_WORK TO COMPLETE_. In the data below, find the line containing "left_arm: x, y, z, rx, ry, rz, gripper", then set down that line and every later line up to and including the line containing "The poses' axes", exactly.
DATASET SECTION section start
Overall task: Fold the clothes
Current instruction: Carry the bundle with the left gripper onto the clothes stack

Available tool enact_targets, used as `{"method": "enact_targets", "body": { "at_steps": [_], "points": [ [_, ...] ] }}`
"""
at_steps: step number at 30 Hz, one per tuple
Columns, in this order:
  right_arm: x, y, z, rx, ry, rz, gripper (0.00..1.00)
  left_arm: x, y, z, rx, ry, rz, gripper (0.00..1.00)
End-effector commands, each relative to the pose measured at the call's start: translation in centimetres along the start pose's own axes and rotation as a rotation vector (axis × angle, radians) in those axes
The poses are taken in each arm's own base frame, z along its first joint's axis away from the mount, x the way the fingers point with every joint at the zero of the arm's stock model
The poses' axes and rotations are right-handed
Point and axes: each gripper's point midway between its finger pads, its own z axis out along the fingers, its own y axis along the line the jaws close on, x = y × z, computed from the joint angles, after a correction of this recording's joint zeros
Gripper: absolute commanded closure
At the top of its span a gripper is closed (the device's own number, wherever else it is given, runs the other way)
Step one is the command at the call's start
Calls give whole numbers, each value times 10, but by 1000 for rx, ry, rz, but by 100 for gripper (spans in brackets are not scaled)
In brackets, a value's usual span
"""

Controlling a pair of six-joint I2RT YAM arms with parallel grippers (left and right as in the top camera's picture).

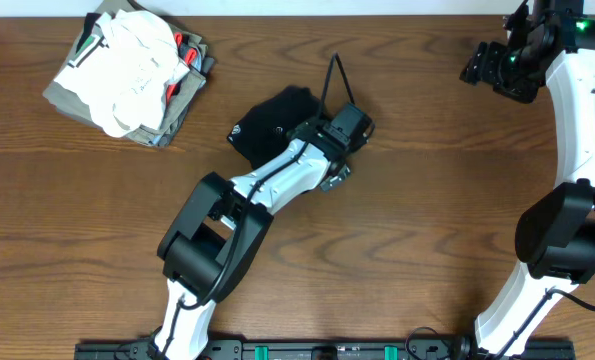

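A black folded garment [269,122] with a small white logo lies at the table's middle, a little left of centre. My left gripper [339,138] hangs over the garment's right edge. Its fingers are hidden beneath the wrist, so its grip cannot be read. My right gripper [483,64] is held up at the far right corner, well away from the garment, and is too dark to show its state.
A pile of clothes [127,72], white on khaki with red and black bits, sits at the far left corner. The left arm's links [267,185] stretch diagonally across the table's middle. Brown wooden tabletop [427,220] lies to the right.
The black garment has shifted left and turned, its logo now at its left end. My left gripper was over the garment's left part and is now at its right edge. The right arm has not moved.
At first my right gripper was on the black garment at centre and my left was at the pile. Then the right arm stood at the far right corner and the left gripper was on the garment. The garment then lay farther left and turned, and now farther left again.
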Motion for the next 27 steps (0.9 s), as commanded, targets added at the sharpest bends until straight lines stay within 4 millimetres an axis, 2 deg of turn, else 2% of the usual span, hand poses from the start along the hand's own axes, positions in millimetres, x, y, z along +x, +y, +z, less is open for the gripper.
{"method": "enact_targets", "body": {
  "at_steps": [1, 5, 7, 11, 14, 17, 21, 24, 27],
  "points": [
    [-3, 0, -3, 1, -10, -10, 24, 47, -6, 48, -2, 156, 14, 26],
    [-3, 0, -3, 4, -11, -10, 24, 52, -3, 57, -3, 165, 1, 67],
    [-3, -2, -3, 13, -12, -10, 24, 51, -2, 57, -5, 163, 5, 92],
    [-3, -3, -3, 19, -13, -10, 24, 49, 15, 54, -98, 164, -40, 94],
    [-3, -3, -3, 19, -14, -10, 25, 41, 42, 36, -201, 149, -80, 94],
    [-3, -3, -3, 19, -14, -10, 24, 25, 74, 2, -285, 94, -126, 94],
    [-3, -3, -3, 19, -13, -10, 24, 6, 124, -56, -359, -34, -224, 94],
    [-3, -3, -3, 19, -13, -10, 24, 5, 164, -96, -419, -120, -311, 94],
    [-3, -3, -3, 19, -14, -9, 24, 15, 198, -124, -471, -164, -357, 94]
  ]
}}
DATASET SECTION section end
_ANSWER FOR THIS EXERCISE_.
  left_arm: x, y, z, rx, ry, rz, gripper (0.00..1.00)
End-effector commands, each relative to the pose measured at the call's start: translation in centimetres along the start pose's own axes and rotation as a rotation vector (axis × angle, radians) in those axes
The poses are taken in each arm's own base frame, z along its first joint's axis away from the mount, x the way the fingers point with every joint at the zero of the arm's stock model
The poses' axes and rotations are right-handed

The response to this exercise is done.